• Requirement: Could you return all of the listing below exactly, please?
________
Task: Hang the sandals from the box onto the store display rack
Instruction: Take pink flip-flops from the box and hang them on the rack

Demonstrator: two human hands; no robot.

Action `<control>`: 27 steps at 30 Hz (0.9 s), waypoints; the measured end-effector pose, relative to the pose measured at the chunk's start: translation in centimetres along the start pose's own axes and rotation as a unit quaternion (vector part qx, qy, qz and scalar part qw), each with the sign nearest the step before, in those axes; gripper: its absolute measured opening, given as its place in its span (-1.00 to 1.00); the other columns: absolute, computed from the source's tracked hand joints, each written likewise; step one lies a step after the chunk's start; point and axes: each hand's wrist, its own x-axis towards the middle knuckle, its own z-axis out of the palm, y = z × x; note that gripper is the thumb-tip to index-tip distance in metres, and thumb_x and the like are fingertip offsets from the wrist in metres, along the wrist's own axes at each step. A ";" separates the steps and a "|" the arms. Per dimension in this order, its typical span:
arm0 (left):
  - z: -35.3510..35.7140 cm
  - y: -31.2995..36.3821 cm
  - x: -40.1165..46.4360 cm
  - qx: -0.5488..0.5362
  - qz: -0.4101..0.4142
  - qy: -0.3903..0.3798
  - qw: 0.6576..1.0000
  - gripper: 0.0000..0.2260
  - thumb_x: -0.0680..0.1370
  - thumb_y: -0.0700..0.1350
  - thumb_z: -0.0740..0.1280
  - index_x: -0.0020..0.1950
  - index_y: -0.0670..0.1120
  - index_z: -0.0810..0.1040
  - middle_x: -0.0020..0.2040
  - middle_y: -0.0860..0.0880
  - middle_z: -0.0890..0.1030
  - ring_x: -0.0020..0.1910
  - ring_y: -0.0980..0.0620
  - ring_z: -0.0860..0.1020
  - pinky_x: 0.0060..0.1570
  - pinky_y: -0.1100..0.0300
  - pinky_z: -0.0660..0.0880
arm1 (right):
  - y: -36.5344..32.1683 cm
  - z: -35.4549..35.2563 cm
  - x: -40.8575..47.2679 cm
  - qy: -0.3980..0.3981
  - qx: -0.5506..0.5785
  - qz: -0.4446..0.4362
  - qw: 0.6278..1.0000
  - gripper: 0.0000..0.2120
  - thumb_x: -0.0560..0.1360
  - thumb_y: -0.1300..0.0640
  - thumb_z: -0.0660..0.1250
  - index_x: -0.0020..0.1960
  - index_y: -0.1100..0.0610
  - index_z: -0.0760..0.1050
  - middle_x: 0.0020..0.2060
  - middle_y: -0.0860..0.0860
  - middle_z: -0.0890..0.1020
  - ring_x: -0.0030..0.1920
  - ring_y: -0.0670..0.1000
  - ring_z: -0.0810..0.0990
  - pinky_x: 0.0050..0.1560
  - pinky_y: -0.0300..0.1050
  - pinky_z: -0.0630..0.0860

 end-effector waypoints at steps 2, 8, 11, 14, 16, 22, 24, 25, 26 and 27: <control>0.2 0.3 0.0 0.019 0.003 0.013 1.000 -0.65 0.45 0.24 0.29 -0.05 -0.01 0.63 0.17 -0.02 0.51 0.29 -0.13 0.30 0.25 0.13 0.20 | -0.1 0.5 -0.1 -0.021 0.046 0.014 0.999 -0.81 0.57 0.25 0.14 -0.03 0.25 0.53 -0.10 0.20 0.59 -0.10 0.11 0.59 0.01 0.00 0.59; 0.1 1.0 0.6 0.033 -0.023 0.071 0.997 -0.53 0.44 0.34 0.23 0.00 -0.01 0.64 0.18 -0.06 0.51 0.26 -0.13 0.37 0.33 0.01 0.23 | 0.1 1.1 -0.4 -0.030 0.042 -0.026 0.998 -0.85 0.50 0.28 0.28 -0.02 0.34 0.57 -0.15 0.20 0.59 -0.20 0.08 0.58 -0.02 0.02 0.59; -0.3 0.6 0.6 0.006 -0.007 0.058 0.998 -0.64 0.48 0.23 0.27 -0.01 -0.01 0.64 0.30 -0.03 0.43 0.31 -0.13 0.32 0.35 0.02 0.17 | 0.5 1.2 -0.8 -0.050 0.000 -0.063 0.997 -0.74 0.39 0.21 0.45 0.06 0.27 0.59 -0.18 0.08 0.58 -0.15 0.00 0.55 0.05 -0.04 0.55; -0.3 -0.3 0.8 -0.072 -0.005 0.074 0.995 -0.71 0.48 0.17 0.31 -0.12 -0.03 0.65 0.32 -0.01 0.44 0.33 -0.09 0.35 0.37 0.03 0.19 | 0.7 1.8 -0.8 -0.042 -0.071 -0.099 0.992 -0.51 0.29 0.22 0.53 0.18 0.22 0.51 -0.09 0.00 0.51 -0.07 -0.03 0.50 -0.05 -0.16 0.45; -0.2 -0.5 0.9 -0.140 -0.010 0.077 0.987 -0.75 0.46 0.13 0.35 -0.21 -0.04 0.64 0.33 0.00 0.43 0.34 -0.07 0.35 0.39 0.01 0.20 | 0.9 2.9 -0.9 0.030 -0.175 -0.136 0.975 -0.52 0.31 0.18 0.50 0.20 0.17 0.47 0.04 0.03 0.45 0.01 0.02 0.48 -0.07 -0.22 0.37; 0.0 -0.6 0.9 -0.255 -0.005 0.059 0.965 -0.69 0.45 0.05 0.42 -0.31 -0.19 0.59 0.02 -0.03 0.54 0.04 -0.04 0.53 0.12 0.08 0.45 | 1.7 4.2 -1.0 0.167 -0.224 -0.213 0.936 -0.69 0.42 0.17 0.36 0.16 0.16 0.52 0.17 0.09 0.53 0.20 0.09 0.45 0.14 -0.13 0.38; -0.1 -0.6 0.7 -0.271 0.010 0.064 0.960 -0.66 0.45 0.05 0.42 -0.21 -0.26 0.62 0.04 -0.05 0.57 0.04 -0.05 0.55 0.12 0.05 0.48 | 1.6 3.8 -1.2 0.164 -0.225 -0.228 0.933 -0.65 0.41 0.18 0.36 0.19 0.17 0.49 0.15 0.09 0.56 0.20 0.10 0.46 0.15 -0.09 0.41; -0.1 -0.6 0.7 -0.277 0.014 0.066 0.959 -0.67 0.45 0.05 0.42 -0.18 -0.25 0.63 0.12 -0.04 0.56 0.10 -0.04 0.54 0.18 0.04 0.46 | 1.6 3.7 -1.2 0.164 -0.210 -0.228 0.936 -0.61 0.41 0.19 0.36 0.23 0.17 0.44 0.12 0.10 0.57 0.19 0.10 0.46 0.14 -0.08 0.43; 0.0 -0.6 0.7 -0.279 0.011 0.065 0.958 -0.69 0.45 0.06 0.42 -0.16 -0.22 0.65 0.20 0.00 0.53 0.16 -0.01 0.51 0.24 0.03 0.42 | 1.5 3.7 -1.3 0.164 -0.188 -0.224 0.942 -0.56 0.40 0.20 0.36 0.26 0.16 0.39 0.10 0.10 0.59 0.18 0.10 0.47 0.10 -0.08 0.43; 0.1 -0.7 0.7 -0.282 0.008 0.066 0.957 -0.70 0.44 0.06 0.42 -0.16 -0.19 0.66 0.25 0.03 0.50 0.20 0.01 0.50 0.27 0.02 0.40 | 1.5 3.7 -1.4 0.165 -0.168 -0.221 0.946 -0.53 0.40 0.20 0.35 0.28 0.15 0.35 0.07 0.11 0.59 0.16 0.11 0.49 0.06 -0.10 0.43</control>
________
• Result:
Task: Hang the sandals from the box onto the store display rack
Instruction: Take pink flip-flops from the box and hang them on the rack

Demonstrator: two human hands; no robot.

Action `<control>`: 27 steps at 30 Hz (0.9 s), waypoints; the measured end-effector pose, relative to the pose measured at the chunk's start: translation in centimetres along the start pose's own axes and rotation as a unit quaternion (vector part qx, qy, qz and scalar part qw), each with the sign nearest the step before, in those axes; gripper: its absolute measured opening, given as its place in its span (-1.00 to 1.00); the other columns: absolute, computed from the source's tracked hand joints, each written likewise; step one lies a step after the chunk's start; point and axes: each hand's wrist, its own x-axis towards the middle knuckle, its own z-axis out of the palm, y = z × x; note that gripper is the thumb-tip to index-tip distance in metres, and thumb_x and the like are fingertip offsets from the wrist in metres, along the wrist's own axes at each step. A ";" separates the steps and a "|" the arms. Per dimension in this order, its typical span:
arm0 (left):
  - z: -35.3510..35.7140 cm
  - y: -31.2995..36.3821 cm
  - x: -40.1165..46.4360 cm
  - qx: -0.5488..0.5362
  - qz: -0.4101..0.4142
  - qy: -0.3903..0.3798
  - qw: 0.6576..1.0000
  - gripper: 0.0000..0.2260
  - thumb_x: -0.0680..0.1370
  - thumb_y: -0.0700..0.1350
  - thumb_z: -0.0740..0.1280
  - index_x: -0.0020..0.1950
  - index_y: -0.0670..0.1120
  - index_z: -0.0810..0.1040
  - middle_x: -0.0020..0.2040
  - middle_y: -0.0860..0.0880
  - middle_z: -0.0890..0.1030
  - ring_x: -0.0020..0.1910
  - ring_y: -0.0980..0.0620
  - ring_z: -0.0860..0.1020
  - pinky_x: 0.0060..0.1570
  - pinky_y: -0.1100..0.0300
  - pinky_z: -0.0660..0.0880
arm1 (right):
  - y: -36.5344..32.1683 cm
  - z: -35.4549..35.2563 cm
  - x: -40.8575..47.2679 cm
  - qy: -0.3980..0.3981
  - qx: -0.5506..0.5785
  - qz: -0.4446..0.4362
  - qw: 0.6278..1.0000
  - gripper: 0.0000..0.2120
  - thumb_x: -0.0560..0.1360
  - thumb_y: -0.1300..0.0640
  - thumb_z: -0.0660..0.1250
  - index_x: -0.0020..0.1960
  - index_y: -0.1100..0.0610
  - index_z: -0.0760..0.1050
  - middle_x: 0.0020..0.2060
  - middle_y: -0.0860..0.0860
  - middle_z: -0.0890..0.1020
  - ring_x: -0.0030..0.1920
  - ring_y: -0.0670..0.1000
  - ring_z: -0.0810..0.0990
  - pinky_x: 0.0050..0.1560
  - pinky_y: -0.0300..0.1050
  - pinky_z: -0.0630..0.0860

 end-effector waypoints at steps 2, 8, 11, 14, 16, 22, 24, 25, 26 and 27: <control>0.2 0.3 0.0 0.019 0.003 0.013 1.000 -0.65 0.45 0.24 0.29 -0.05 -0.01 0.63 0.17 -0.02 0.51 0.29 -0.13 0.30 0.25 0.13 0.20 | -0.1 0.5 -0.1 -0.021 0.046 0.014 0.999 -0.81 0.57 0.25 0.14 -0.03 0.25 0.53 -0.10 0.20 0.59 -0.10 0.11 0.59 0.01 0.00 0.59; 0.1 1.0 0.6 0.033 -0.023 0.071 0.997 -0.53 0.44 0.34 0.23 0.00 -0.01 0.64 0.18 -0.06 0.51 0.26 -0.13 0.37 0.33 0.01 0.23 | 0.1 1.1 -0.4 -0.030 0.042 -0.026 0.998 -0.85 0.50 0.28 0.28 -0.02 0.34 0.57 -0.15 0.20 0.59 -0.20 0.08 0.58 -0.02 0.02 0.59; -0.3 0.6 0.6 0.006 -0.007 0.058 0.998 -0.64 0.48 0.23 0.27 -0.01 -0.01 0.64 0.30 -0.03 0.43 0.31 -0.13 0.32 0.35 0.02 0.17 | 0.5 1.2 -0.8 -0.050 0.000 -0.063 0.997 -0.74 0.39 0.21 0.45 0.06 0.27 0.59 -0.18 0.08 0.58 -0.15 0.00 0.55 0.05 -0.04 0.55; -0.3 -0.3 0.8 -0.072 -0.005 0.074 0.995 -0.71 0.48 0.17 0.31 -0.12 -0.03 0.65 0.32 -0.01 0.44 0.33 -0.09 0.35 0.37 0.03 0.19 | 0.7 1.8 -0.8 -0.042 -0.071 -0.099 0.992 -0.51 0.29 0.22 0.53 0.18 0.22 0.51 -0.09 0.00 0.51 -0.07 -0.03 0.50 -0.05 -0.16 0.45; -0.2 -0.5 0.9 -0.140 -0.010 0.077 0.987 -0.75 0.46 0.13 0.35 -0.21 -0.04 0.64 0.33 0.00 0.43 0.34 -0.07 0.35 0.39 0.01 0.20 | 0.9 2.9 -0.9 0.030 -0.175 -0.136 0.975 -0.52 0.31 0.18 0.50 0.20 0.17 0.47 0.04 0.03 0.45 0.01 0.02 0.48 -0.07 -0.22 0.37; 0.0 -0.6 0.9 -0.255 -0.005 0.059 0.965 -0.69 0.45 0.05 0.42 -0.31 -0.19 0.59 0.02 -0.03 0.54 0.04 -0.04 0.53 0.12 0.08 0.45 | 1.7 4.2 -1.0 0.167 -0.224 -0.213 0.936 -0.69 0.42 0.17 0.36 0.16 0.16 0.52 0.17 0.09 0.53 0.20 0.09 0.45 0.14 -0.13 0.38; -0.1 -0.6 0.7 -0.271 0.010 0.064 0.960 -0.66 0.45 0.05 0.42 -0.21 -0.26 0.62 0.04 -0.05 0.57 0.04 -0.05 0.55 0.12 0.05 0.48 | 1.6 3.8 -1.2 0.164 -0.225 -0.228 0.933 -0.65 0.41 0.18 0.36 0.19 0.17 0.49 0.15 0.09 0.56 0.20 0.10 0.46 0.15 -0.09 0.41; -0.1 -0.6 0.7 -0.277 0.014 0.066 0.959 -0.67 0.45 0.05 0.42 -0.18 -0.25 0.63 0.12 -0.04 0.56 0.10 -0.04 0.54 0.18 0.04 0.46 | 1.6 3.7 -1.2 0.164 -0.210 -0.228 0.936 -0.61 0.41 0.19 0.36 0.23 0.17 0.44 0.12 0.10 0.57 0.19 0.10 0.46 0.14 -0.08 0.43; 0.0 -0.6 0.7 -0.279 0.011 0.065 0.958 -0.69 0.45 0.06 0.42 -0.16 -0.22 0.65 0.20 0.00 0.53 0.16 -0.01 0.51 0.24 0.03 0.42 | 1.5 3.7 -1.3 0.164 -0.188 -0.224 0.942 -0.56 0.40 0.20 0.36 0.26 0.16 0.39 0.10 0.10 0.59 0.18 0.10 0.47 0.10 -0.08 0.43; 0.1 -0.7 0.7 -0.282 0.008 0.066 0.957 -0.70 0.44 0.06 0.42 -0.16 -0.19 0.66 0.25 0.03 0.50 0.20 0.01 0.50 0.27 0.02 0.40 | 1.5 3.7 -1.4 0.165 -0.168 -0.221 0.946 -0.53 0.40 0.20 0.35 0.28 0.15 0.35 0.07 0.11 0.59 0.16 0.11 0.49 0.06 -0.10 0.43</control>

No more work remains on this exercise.